**Required work**
Would you please transcribe, exactly as written, the lines of the entries below starting at the one that holds "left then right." and ending at the one that holds "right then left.", both included?

:: Given records

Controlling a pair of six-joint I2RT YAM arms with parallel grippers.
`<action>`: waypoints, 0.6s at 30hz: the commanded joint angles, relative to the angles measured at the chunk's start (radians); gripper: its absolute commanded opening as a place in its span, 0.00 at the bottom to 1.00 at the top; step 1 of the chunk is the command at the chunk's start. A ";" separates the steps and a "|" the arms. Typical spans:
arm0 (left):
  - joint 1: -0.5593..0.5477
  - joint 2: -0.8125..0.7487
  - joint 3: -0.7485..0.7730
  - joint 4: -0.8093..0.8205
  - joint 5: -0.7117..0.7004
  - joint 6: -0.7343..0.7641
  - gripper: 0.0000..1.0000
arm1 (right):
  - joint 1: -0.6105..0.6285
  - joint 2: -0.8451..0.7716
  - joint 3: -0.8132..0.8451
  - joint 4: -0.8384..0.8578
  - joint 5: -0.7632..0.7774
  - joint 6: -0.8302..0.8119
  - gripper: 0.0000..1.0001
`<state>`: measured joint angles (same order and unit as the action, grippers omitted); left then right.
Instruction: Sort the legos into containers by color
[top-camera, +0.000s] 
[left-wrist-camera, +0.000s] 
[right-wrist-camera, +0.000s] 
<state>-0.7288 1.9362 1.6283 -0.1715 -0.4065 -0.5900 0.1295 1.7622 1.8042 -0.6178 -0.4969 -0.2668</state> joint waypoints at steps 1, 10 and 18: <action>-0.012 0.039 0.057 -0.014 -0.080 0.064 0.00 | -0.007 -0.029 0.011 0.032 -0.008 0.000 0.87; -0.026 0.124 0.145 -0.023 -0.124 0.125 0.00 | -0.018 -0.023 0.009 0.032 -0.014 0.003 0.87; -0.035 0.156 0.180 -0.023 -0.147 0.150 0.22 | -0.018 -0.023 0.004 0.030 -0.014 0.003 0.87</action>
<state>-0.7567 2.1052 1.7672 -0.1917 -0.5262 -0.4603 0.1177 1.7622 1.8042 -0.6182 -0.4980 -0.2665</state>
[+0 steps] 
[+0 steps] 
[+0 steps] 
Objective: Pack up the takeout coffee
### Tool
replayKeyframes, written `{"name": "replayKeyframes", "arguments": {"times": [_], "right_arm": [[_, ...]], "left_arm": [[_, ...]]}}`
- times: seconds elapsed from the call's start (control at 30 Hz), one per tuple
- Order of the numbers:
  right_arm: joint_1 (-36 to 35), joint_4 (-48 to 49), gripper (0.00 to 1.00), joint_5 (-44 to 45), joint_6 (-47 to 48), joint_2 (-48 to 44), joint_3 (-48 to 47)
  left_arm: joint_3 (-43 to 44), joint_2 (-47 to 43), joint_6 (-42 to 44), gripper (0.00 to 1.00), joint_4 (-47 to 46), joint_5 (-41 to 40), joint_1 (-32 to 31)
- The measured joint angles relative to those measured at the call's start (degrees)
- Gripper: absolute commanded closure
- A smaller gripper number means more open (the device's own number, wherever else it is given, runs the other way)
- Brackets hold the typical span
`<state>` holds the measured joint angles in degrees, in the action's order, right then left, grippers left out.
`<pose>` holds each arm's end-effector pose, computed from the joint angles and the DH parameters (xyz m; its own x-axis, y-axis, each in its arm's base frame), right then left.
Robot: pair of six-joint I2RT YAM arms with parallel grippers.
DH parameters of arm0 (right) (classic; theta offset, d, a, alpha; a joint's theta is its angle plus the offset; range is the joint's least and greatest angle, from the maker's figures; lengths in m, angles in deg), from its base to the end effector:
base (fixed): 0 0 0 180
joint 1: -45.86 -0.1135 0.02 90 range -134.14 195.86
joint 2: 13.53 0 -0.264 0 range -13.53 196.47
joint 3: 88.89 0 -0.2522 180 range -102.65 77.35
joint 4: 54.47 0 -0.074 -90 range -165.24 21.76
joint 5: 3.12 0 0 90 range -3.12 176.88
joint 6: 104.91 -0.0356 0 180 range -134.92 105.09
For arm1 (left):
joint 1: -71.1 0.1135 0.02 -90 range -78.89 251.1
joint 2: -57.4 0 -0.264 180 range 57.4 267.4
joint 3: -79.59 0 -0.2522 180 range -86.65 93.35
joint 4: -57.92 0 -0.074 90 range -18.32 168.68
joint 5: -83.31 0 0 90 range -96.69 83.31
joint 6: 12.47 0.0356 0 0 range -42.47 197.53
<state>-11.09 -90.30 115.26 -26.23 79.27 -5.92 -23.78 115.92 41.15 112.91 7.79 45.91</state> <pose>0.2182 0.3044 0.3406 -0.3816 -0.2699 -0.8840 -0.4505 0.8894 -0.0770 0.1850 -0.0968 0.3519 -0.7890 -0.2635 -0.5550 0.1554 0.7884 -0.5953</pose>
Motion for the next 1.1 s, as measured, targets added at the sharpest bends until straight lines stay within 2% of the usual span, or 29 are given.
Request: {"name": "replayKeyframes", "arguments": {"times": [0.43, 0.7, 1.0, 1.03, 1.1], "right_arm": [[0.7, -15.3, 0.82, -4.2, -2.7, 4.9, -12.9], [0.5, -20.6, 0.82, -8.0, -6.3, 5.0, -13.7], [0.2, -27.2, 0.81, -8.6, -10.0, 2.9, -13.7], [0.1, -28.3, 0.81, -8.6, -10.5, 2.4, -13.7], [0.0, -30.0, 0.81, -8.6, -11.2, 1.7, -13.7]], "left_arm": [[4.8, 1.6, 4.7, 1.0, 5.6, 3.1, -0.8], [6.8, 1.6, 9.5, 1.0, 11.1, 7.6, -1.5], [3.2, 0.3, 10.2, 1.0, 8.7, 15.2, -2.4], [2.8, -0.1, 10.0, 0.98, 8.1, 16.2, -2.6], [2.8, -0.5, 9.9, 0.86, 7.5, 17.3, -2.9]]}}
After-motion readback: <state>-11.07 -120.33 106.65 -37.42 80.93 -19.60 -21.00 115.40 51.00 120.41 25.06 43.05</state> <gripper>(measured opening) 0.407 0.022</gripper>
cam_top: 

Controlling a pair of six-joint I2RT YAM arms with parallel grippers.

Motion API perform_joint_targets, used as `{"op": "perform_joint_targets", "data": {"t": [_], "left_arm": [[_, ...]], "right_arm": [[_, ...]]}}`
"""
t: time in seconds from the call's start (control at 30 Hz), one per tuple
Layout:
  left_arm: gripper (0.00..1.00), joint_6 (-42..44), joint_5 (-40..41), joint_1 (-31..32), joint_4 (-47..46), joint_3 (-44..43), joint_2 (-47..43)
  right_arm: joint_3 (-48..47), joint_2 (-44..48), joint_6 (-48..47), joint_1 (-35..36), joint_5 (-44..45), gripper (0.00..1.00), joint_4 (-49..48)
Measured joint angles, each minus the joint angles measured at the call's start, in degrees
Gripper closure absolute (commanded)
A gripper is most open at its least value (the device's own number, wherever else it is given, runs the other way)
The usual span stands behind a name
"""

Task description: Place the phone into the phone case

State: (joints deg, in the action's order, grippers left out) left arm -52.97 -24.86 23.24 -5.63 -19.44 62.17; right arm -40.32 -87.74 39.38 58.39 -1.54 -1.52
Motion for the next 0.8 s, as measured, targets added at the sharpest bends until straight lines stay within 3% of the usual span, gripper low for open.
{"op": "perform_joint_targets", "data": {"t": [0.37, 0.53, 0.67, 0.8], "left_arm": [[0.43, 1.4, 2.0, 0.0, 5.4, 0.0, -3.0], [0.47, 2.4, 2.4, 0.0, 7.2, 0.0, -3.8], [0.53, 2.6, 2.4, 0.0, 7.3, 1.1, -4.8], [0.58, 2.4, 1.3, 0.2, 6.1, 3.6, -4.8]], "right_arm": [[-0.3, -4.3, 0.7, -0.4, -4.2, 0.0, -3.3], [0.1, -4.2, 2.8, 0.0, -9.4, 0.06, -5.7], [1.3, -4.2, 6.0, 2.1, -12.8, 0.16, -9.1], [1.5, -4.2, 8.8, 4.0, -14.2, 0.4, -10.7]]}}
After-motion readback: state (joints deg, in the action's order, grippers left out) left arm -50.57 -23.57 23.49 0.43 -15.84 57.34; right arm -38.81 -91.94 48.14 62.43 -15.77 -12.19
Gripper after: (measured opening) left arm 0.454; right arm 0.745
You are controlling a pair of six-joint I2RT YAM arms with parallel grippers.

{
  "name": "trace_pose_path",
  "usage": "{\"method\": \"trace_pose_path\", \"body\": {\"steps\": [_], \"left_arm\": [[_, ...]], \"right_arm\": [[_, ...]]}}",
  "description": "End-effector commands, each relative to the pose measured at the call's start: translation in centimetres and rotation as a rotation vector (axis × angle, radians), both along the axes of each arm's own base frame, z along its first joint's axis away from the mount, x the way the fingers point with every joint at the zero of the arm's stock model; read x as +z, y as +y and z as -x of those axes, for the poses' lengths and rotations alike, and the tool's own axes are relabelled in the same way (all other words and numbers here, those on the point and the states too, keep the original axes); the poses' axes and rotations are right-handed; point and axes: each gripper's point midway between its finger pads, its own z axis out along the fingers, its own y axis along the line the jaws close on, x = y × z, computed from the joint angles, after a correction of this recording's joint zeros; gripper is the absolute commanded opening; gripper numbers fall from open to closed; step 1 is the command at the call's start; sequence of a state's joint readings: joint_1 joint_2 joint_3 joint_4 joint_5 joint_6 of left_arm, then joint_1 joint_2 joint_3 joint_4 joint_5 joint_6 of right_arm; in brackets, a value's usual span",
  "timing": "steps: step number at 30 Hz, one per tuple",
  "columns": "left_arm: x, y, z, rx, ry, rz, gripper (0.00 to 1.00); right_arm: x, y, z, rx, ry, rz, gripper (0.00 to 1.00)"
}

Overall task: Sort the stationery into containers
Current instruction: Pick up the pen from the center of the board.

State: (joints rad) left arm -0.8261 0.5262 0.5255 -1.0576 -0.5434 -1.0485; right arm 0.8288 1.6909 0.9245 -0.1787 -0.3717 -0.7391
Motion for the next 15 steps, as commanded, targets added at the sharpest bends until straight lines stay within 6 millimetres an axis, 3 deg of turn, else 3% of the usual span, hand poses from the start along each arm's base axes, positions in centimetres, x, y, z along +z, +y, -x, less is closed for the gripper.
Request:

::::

**Completed task**
`<state>`: measured joint angles (same order and unit as the action, grippers omitted); left then right.
Instruction: Sort the legos into containers by color
[top-camera, +0.000s] 
[left-wrist-camera, +0.000s] 
[right-wrist-camera, +0.000s] 
<state>-0.7288 1.9362 1.6283 -0.1715 -0.4065 -0.5900 0.1295 1.7622 1.8042 -0.6178 -0.4969 -0.2668</state> joint waypoints at steps 1, 10 and 18: <action>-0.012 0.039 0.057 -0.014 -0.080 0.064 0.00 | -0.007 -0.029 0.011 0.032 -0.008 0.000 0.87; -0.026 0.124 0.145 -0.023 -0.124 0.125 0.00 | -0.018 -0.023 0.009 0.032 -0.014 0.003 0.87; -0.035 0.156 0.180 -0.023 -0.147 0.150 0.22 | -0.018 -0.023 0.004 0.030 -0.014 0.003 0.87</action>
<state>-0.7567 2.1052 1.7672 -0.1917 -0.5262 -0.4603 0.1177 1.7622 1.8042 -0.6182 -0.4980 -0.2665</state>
[+0 steps] 
[+0 steps] 
[+0 steps] 
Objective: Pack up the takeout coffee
### Tool
replayKeyframes, written `{"name": "replayKeyframes", "arguments": {"times": [_], "right_arm": [[_, ...]], "left_arm": [[_, ...]]}}`
- times: seconds elapsed from the call's start (control at 30 Hz), one per tuple
- Order of the numbers:
  right_arm: joint_1 (-36 to 35), joint_4 (-48 to 49), gripper (0.00 to 1.00), joint_5 (-44 to 45), joint_6 (-47 to 48), joint_2 (-48 to 44), joint_3 (-48 to 47)
  left_arm: joint_3 (-43 to 44), joint_2 (-47 to 43), joint_6 (-42 to 44), gripper (0.00 to 1.00), joint_4 (-47 to 46), joint_5 (-41 to 40), joint_1 (-32 to 31)
- The measured joint angles relative to those measured at the call's start (degrees)
- Gripper: absolute commanded closure
- A smaller gripper number means more open (the device's own number, wherever else it is given, runs the other way)
- Brackets hold the typical span
`<state>` holds the measured joint angles in degrees, in the action's order, right then left, grippers left out.
`<pose>` holds each arm's end-effector pose, computed from the joint angles and the DH parameters (xyz m; its own x-axis, y-axis, each in its arm's base frame), right then left.

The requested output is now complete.